→ **Work required**:
In the listing below, identify each line with the word "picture" and return those lines.

→ **Information supplied**:
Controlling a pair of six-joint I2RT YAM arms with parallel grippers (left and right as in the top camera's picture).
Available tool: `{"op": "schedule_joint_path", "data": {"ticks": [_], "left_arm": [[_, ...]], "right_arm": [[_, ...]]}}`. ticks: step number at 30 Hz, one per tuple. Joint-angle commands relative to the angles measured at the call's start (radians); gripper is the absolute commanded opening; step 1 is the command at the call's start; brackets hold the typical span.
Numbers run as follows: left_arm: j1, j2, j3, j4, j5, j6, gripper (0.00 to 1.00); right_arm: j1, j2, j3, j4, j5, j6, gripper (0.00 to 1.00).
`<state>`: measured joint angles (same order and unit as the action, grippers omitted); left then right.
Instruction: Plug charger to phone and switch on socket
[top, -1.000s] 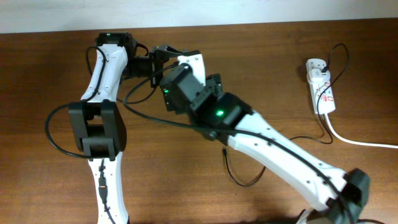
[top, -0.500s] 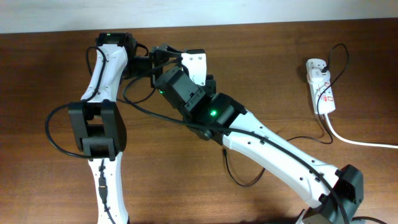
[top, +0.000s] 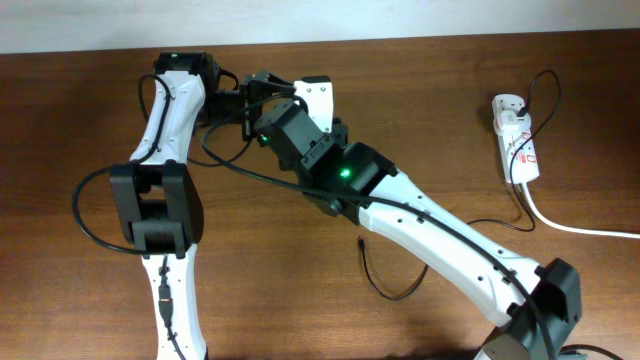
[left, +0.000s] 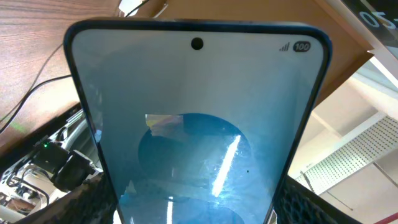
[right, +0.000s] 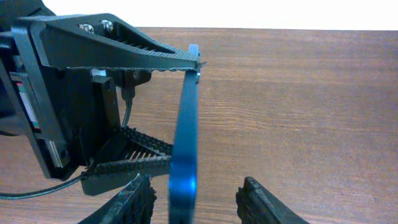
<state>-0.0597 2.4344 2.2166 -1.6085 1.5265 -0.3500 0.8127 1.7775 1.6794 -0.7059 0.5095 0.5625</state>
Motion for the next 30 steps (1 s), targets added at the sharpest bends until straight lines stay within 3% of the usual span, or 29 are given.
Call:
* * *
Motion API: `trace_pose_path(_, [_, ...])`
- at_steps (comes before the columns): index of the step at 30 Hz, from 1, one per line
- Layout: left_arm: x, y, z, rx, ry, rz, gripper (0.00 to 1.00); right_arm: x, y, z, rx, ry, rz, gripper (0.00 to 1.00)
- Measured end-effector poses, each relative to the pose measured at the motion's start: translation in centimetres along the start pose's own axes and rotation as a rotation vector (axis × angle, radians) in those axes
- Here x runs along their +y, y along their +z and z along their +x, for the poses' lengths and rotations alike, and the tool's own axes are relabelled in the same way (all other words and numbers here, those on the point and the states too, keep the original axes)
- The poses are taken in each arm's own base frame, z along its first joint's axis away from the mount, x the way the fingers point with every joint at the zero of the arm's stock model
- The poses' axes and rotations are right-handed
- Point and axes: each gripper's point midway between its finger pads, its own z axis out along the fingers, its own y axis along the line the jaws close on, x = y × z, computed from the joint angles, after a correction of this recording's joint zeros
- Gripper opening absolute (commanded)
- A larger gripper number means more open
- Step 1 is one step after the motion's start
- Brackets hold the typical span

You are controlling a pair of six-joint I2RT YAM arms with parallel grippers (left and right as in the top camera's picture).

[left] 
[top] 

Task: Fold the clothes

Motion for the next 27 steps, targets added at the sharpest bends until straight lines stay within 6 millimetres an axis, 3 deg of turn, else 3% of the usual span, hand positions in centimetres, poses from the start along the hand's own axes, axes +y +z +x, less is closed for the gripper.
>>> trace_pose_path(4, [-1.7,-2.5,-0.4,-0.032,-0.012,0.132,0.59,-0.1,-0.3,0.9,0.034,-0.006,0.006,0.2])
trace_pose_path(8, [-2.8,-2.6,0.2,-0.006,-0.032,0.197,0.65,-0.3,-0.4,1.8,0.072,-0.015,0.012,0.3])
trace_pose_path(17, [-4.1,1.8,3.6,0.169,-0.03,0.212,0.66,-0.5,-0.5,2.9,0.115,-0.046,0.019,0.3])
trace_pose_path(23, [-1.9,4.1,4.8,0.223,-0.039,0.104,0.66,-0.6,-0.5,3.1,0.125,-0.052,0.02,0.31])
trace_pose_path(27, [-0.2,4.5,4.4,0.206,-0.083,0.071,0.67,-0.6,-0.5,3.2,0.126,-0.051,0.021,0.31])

→ **Task response**:
Controlling a pair of six-joint I2RT YAM arms with parallel grippers (left and right as in the top camera's picture).
You are controlling a pair of six-joint I2RT YAM arms with parallel grippers (left and right as in the top camera's picture).

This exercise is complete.